If you’re anything like me, you consider yourself to be an empathetic person – someone that cares deeply about the well being of others. You consider yourself compassionate and generous, but perhaps to your own detriment because you’re sensitive. Perhaps you’ve wondered to yourself — why do I keep attracting people that are self-centered and cruel?

You’ve heard it before – empaths attract narcissists – but maybe you’ve never really understood why or what that means exactly. So let’s piece it apart in today’s blog. Why do empaths attract toxic people? Shouldn’t kindness, compassion, and generosity attract good things?

First, we have to understand what an empath is. An empath is someone that is deeply tuned in to their emotional environment and as a result so sensitive that they absorb both the positive and negative stressful energies around them. They’re the type of person that can put themselves in someone else’s shoes easily. Often, they can take on the pain of others at their own expense. So, if you can tell immediately when a friend is unhappy and then you start to feel those emotions too, then chances are you’re an empath.

There are obviously good and bad aspects to being an empath. You can imagine that if you understand other people’s feelings without them having to say much, that your level of communication is deeper than most people. You’re an excellent listener and friend. Loyal with a heart of gold, your emotional intelligence and intuition surpass most. But as children and adults, being overly “sensitive” is often shamed rather than encouraged. Being an empath, I’m here to tell you, is nothing to be ashamed of.

What is a narcissist, you ask? When you’re a narcissist, you pursue gratification out of vanity or egotistic admiration for your self-image. There is, of course, a level of narcissism that can be healthy – loving yourself is not something that is toxic. But Narcissistic Personality Disorder, unlike being an empath, is a mental disorder. True narcissists crave attention, respect, and have a total lack of empathy for the needs of others in that quest. As a result, they manipulate others to get what they want and are not truly emotionally available.
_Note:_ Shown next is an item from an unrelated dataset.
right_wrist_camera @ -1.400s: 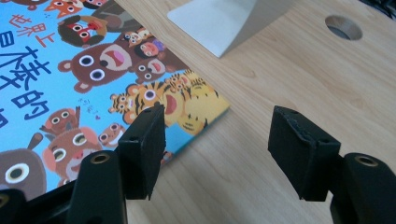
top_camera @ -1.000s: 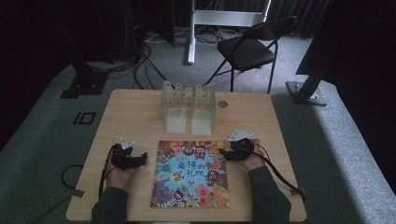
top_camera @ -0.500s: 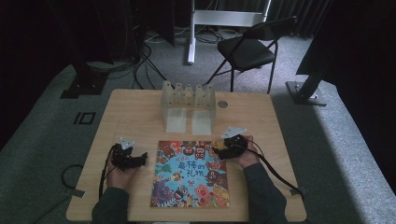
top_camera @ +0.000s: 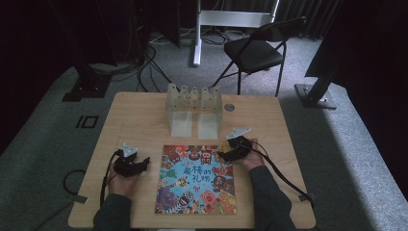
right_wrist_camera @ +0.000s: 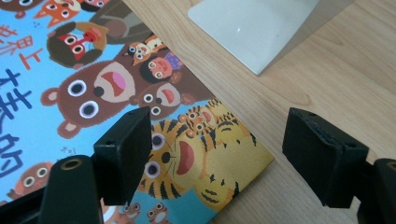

But here’s the thing: true narcissists only account for around 1 percent of the population. So how is it that empaths and narcissists are attracted to one another, when they’re so few and far between and so toxic to one another? Is the age-old saying “opposites attract” really that true?

Narcissist and Empath. Why they attract each other

What the narcissist lacks is exactly what the empath has: empathy. Many narcissists draw people into them by making them feel good, almost like an addictive substance. They’re attracted to empaths because they can get the greatest use from them, so they act charming and friendly to mask their tendencies in order to receive love. Anyone would be hooked.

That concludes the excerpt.